Der Anteil der Verstösse blieb mit 29 Prozent auf dem Niveau des Vorjahres. Etwa jeder dritte der 10'614 kontrollierten Betriebe aus der Schweiz mit einem Gesamtarbeitsvertrag (GAV) verstiess gegen zwingende Lohnbestimmungen.

Dumpinglöhne bezahlt

Von den 10'516 kontrollierten Schweizer Betrieben ohne GAV unterboten rund 9 Prozent die üblichen Löhne. Das ist leicht weniger als 2014, wie aus dem am Donnerstag veröffentlichten Bericht des Seco hervorgeht.

Mit diesen Arbeitgebern führten die tripartiten Kommissionen der Branchen Verständigungsverfahren durch, die unter anderem zu Lohnnachzahlungen führten. Knapp über die Hälfte dieser Verfahren waren erfolgreich.

Günstige Ausländer

Bei den ausländischen Unternehmen, die Arbeitnehmer in die Schweiz entsandten, stieg die Zahl der Lohnunterbietungen um 22 Prozent auf 681 fehlbare Betriebe. Bei den ausländischen Unternehmen, die Arbeitnehmer in Branchen mit GAV in die Schweiz entsandten, gingen die Verstösse gegen zwingende Lohnbestimmungen leicht zurück.

Anzeige

Ein besonderes Augenmerk wurde auf Dienstleistungsunternehmen aus dem EU/EFTA-Raum gelegt, da aufgrund der Lohnunterschiede zwischen der Schweiz und den Herkunftsländern das Risiko von zu tiefen Löhnen grösser ist.

418 Scheinselbstständige

Die Kontrollbehörden überprüften insgesamt 7391 selbständig Erwerbende und stellten bei 418 von ihnen eine Scheinselbstständigkeit fest. Das entspricht knapp 6 Prozent.

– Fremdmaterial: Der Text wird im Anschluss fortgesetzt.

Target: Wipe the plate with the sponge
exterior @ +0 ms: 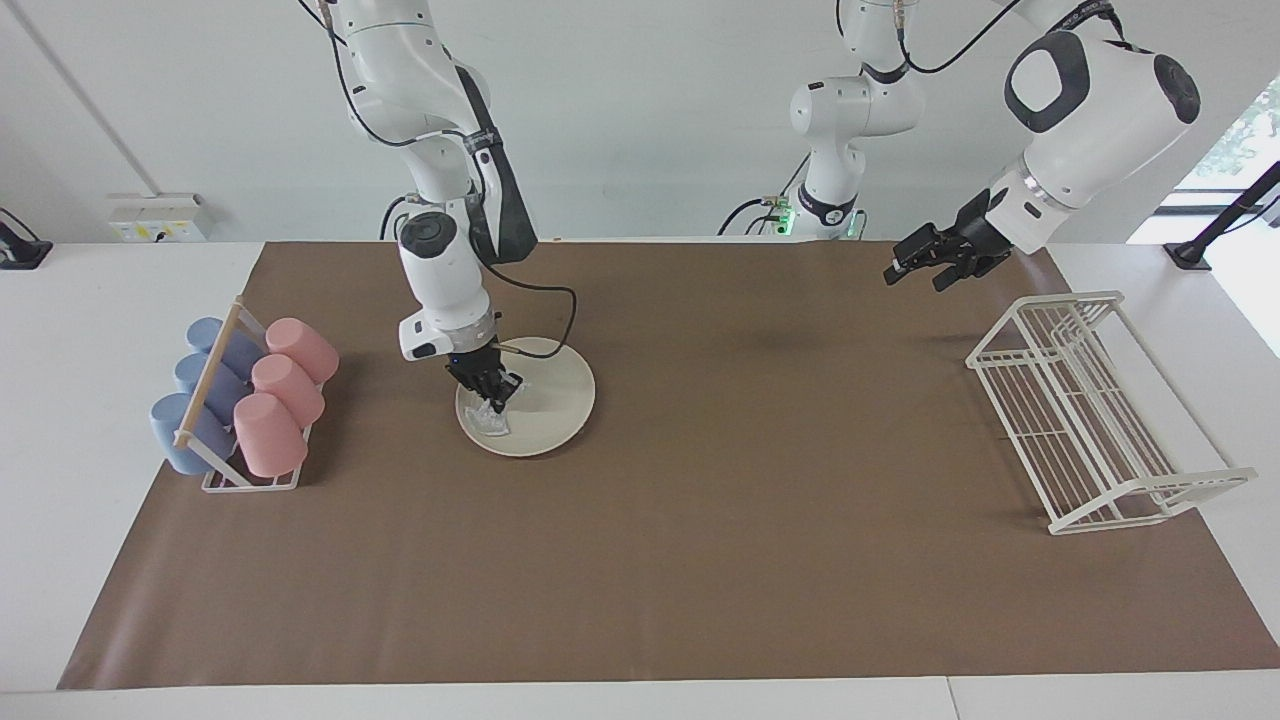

Der Bericht zeige, dass die in der Schweiz geltenden Lohn- und Arbeitsbedingungen bei den kontrollierten Betrieben mehrheitlich eingehalten worden sind, hielt das Seco fest. Die Kontrollen wurden im Jahr 2015 um 10 Prozent auf insgesamt über 45'000 Betriebe und total 175'000 Personen ausgeweitet.

Unia fordert mehr Kontrollen

Die grösste Gewerkschaft des Landes sieht die Situation indes leicht anders: «Der heute veröffentlichte Seco-Bericht zur Umsetzung der Flankierenden Massnahmen zeigt: Zusätzliche Instrumente zur Unterbindung von Lohndumping sind notwendig», heisst es in einer Medienmitteilung der Gewerkschaft Unia.

Die Personenfreizügigkeit mit der EU war ein wichtiger Fortschritt, der dem unwürdigen Saisonnierstatut ein Ende setzte, so das Communiqué. «In der Schweiz müssen aber auch Schweizer Löhne gelten. Sonst wird die Akzeptanz der Personenfreizügigkeit gefährdet.»